Lectura de ADN se conoce como secuenciación. Este proceso evolucionó mucho y sigue evolucionando. Comenzamos con la secuenciación de primera generación y ahora estamos avanzando hacia el final de la secuenciación de la próxima generación y ahora estamos mirando hacia la secuenciación de tercera generación.
La idea básica detrás del uso de todas estas tecnologías es uno de los caracteres heredados de la molécula de ADN: tiene doble cadena y las bases de nucleótidos están dispuestas de manera complementaria, es decir (A siempre con T, G siempre con C o tornillo de banco).
Ahora puede etiquetar una molécula a la vez para hacer una amplificación por PCR (incorpore ese A / T / G / C etiquetado) o puede usar 4 etiquetas de fluorescencia diferentes y hacer la misma o alguna química más compleja como NGS y PcakBio.

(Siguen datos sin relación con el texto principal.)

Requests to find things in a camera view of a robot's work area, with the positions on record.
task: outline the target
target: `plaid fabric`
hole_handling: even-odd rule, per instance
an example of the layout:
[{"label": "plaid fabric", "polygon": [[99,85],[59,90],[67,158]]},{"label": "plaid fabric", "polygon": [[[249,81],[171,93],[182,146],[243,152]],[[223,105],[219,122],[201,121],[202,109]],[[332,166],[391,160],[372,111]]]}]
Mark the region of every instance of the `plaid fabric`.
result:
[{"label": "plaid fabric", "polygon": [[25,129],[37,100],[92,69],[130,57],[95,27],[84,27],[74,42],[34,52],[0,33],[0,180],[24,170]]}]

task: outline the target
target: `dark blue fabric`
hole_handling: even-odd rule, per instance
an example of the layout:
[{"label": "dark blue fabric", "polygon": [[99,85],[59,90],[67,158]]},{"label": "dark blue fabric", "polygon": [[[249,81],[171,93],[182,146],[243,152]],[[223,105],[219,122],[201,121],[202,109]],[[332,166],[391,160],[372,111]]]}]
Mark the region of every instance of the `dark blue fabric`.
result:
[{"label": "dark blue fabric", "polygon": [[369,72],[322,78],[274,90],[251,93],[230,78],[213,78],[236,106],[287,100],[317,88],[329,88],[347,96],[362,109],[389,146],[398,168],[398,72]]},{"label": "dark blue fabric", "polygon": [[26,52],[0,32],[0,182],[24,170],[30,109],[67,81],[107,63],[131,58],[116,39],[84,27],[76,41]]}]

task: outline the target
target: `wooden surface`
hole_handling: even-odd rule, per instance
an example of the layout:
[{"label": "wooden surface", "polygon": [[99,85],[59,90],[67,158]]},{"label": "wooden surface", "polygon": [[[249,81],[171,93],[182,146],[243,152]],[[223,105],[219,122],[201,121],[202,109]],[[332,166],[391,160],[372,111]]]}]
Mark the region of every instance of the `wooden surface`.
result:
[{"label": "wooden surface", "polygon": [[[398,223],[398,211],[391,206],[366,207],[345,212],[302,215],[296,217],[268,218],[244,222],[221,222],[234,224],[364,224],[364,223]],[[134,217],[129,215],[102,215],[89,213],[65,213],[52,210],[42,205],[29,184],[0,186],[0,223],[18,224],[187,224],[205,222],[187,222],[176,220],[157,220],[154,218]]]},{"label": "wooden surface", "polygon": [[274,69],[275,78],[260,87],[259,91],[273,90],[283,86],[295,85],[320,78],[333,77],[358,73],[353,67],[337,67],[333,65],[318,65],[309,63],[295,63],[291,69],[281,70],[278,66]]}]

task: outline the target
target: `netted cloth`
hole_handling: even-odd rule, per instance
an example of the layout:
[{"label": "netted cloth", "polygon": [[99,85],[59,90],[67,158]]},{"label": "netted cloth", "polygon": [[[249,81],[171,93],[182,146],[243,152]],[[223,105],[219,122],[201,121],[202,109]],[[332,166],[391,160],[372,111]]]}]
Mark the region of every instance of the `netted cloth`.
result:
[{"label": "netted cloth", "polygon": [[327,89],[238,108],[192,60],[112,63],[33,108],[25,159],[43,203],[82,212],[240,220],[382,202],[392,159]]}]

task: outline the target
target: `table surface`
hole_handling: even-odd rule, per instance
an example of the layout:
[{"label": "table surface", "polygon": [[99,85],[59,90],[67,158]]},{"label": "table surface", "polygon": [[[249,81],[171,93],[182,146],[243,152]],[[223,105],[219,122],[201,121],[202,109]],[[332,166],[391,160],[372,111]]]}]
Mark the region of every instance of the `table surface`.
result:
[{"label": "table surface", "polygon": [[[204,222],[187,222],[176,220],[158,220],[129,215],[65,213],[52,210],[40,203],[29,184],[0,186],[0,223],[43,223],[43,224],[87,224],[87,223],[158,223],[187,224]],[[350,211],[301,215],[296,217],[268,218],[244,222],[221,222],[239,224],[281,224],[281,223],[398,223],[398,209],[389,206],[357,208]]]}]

En última instancia, nuevamente necesita un método para leer esas etiquetas por método manual o por automatización. Actualmente, nadie lee estas etiquetas manualmente y es una técnica completamente basada en máquinas que necesita un alto grado de potencia de cálculo. La secuenciación de Sanger sigue siendo un sistema de bajo perfil y bajo consumo de computadora. Todos los métodos de secuenciación necesitan un laboratorio húmedo de muy alto perfil, así como un buen soporte bioinformático para obtener una lectura significativa de sus muestras de ADN.
También hay un método único de secuenciación (viene bajo el paraguas NGS) que detecta los cambios iónicos que ocurren al agregar una base (ATGC) a otra. Este es un método altamente sofisticado y comercialmente conocido como torrent de iones.
Seguimos buscando una forma barata, fácil pero precisa de leer una molécula de ADN.
¿Cómo leen los científicos el ADN de las células?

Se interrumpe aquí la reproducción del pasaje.